*GOAL OF THE EXERCISE*. Begin at the line containing "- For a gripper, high" in the entries below and end at the line containing "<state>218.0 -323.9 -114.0"; transcribe that range exactly and nothing outside it.

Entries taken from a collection
BEGIN
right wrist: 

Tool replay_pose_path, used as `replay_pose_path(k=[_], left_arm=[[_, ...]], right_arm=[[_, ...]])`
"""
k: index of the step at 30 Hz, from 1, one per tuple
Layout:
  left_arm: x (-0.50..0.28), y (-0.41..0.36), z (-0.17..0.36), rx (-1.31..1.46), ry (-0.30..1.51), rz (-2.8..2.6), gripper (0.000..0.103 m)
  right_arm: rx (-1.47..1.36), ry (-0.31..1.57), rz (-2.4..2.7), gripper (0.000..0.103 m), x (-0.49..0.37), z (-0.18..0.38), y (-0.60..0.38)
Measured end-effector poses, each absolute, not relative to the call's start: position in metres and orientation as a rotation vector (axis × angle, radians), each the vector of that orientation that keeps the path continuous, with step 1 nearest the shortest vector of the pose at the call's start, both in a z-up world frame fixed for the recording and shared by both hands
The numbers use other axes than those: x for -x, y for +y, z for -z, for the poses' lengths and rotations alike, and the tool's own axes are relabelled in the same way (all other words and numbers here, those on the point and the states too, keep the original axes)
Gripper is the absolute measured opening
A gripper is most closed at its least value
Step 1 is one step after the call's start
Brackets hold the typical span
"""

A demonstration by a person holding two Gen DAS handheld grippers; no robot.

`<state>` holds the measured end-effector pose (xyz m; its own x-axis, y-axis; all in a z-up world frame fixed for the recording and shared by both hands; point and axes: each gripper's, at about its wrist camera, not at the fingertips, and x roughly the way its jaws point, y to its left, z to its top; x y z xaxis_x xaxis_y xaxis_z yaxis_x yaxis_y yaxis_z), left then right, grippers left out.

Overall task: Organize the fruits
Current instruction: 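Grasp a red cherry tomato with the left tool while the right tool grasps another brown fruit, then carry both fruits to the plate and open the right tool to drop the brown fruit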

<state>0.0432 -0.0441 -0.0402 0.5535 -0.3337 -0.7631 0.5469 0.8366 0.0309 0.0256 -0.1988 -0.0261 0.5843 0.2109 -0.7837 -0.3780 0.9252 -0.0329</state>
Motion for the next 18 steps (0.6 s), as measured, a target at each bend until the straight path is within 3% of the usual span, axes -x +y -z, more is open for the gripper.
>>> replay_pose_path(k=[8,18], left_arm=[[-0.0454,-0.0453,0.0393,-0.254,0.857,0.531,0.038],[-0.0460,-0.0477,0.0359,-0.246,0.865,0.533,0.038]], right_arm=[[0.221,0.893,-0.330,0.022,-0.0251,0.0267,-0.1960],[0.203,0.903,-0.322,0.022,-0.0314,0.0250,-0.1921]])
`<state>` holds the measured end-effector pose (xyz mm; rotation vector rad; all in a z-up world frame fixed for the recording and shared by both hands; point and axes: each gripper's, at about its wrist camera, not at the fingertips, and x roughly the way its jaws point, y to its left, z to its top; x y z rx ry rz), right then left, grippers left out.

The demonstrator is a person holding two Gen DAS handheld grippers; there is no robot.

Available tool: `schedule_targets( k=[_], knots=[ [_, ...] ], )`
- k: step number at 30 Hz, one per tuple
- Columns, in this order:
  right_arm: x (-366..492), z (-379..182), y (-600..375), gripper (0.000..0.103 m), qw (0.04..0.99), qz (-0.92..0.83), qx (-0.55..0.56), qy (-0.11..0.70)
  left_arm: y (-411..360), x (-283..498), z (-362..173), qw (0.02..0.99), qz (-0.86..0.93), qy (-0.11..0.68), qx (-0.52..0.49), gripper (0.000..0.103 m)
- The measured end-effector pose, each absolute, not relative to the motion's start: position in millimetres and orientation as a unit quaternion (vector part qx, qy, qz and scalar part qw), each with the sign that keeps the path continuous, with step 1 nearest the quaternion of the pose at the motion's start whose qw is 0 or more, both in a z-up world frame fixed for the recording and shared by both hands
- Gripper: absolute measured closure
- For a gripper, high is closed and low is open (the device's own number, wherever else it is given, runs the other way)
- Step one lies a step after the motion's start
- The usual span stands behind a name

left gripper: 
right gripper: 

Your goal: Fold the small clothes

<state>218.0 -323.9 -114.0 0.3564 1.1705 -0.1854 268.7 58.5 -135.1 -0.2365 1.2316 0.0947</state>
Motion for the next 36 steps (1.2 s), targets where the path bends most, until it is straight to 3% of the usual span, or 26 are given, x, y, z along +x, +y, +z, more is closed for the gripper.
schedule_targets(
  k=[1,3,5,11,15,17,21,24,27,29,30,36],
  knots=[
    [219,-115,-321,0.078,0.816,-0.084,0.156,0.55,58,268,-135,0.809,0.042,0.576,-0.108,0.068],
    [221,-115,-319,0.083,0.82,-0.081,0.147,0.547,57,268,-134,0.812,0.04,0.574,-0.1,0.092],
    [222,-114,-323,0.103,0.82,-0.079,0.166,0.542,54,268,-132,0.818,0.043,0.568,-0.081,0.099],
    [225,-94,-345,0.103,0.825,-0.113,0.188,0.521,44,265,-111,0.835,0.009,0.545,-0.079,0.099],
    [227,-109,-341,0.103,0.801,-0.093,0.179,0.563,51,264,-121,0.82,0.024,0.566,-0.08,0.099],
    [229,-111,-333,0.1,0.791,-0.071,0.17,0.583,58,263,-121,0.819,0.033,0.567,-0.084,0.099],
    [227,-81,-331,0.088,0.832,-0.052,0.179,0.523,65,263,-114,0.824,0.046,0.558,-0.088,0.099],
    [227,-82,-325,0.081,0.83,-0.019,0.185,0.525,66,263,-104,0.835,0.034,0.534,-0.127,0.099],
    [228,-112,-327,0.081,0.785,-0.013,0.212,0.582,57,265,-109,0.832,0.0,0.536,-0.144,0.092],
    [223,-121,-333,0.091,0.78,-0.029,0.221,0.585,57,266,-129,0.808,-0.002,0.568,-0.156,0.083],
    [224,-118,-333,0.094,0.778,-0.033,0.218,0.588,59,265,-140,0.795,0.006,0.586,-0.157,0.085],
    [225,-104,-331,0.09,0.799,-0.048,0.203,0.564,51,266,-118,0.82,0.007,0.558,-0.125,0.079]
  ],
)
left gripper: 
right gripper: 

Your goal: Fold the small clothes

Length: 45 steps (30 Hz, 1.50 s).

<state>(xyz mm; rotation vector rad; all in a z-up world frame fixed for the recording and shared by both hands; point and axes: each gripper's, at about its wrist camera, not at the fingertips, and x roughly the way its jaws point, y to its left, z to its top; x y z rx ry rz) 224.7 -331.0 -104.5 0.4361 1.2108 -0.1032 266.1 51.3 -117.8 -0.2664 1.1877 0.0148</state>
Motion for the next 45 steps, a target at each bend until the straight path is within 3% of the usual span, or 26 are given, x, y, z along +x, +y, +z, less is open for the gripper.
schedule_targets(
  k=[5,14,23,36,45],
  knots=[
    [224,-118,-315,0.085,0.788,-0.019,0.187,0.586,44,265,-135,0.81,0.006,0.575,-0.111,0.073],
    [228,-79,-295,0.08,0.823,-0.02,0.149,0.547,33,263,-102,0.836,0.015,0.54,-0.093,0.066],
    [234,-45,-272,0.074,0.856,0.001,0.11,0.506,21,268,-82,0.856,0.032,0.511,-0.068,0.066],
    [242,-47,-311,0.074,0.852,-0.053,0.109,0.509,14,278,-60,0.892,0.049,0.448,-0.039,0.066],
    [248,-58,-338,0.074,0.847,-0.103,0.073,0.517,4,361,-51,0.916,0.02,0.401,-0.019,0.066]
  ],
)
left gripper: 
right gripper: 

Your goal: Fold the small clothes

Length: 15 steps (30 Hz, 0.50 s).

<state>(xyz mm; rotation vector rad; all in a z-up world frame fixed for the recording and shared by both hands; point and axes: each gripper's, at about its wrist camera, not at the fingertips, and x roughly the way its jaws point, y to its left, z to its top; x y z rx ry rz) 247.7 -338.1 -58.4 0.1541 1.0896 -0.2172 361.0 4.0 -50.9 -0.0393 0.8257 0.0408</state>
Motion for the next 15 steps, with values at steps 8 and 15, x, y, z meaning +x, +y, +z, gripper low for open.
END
*ANSWER SECTION*.
- For a gripper, high is closed and low is open (the device's own number, wherever else it is given, runs the other way)
- Step one lies a step after the motion's start
- The usual span stands behind a name

left gripper: 
right gripper: 

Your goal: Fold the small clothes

<state>218.0 -323.9 -114.0 0.3564 1.1705 -0.1854 268.7 58.5 -135.1 -0.2365 1.2316 0.0947</state>

This completes the requested output.